You have to become a better promise keeper.
You’re very good at the promise part, but you have to become better at the keeper part.
Words can truly become something when you mean them. Thoughts become things when you act on them. It’s not enough to just say it, wish it, or dream it. There has to be a conscious and deliberate action. You need purposeful and diligent effort.
And so you should keep some of the important promises you have made to yourself.
It’s not so easy.
It’s not easy because it takes less effort to give than to receive. It’s a lot easier to offer to help someone than it is to accept the help yourself. You’re fine. Everything is good. You don’t need anything, as you cry yourself to sleep.
It’s a lot easier to forgive someone else too, a lot easier than it is to forgive yourself.
But you are a promise keeper.
So act like it.
First. Don’t make them too hastily.
Try not to please people by making promises you will not keep, because you will inevitably run out of time. So learn to say no. Learn to be firm. Stop being a haggard doormat. Bolt the door shut. Don’t let them in.
The fear of disappointing or losing your friends is irrational. If they don’t know you or haven’t evolved to grow a thicker skin, they’re not worth your efforts anyhow.
Second. Don’t make them too general.
What the hell does I want to lose weight mean anyway? I want to have a boyfriend? I want to be rich? I want to travel?
Whatever.
Yes. I just whatevered you. Deal with it.
Be specific.
You need to know what you are promising. Otherwise, how could you hope to see to deliver? You have to know what it will take, and how long it will be. You need to anticipate the cost, and prepare for it. You need to know what, when, how, where, when, and why. You need to be as specific as you can or you will get what you’ll get, and you’ll settle for being unsatisfied.
Third. Keep your promise.
You may be a mother or a father, but your life is no less important than your children. Your life and happiness is no more or any less important than your husband’s or wife’s. Everything is interconnected. Your relationships yearn to be synergistic. You need to become a better whole, because things don’t go as smoothly when you live as individual parts.

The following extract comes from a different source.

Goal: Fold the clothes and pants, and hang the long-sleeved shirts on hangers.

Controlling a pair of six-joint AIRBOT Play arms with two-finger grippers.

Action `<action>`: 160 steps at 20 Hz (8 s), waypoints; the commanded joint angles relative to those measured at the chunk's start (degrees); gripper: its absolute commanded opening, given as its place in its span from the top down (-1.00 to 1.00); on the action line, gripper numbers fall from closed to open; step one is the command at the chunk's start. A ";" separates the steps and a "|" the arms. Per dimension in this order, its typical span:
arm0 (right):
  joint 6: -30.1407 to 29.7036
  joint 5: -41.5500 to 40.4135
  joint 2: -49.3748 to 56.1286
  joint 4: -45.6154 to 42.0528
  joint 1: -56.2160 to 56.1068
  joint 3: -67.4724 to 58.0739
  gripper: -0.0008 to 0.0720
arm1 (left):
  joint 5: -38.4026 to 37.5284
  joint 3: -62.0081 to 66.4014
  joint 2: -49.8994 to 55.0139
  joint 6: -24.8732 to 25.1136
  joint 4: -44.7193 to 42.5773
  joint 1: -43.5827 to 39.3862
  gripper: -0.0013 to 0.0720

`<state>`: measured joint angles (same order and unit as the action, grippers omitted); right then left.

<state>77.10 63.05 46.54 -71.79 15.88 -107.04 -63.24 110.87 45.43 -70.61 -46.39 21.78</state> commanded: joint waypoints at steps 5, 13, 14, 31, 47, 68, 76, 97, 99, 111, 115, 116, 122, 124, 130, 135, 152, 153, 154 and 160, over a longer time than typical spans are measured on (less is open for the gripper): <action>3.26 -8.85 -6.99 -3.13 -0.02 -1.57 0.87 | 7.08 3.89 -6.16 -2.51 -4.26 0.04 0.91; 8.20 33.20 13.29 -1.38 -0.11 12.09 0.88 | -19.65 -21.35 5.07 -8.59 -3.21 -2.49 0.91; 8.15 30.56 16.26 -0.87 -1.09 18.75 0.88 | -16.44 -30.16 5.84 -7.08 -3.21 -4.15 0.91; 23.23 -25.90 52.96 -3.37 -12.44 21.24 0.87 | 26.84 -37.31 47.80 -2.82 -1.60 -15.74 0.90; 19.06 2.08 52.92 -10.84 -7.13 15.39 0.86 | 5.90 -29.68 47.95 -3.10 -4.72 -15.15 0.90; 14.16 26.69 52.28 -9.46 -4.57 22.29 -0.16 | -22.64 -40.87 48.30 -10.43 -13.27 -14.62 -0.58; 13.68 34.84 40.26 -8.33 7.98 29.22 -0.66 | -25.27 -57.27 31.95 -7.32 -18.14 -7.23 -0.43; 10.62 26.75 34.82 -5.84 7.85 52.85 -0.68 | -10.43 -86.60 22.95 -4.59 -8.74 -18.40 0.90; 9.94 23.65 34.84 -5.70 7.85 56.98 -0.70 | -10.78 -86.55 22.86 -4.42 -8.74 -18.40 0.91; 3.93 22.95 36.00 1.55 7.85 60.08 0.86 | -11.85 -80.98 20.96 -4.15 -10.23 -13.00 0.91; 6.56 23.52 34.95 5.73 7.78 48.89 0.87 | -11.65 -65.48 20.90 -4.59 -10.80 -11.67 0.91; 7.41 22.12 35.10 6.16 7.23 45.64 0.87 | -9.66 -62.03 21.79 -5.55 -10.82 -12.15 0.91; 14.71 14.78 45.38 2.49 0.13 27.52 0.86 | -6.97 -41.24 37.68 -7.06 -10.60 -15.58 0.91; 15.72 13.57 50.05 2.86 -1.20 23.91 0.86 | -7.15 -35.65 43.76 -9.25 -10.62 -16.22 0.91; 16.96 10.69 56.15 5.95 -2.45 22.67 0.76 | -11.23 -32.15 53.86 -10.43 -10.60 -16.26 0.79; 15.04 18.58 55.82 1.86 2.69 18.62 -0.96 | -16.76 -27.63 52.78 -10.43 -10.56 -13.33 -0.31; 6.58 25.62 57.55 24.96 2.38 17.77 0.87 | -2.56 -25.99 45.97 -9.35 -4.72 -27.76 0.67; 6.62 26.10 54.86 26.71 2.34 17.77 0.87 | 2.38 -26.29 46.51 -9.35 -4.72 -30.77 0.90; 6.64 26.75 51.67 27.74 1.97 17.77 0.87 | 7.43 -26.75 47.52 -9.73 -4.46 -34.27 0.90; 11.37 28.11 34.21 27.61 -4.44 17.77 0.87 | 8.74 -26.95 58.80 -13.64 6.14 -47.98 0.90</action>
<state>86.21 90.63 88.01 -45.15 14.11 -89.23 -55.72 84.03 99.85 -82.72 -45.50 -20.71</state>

How do you expect your children to have dreams, if you don’t have any of your own?
Why do you pressure them to do their homework, when you avoid doing yours? And bringing work home is not homework. That’s grunt work. Your kids have plenty of that as well.
Be a promise keeper.
Keep your promises.
Start with promises you made yesterday and than dig through your past. Go back as far as you can remember. Go back to your childhood. Comb through all your memories. It may take some time, but that’s ok. Look for all the things you said you would do. Look for promises that come up again and again.
Find them and give them life again.
Your childhood dreams are not childish. You are acting like a child by refusing to see them through.
Be a promise keeper.
The promises you keep will inspire others as well.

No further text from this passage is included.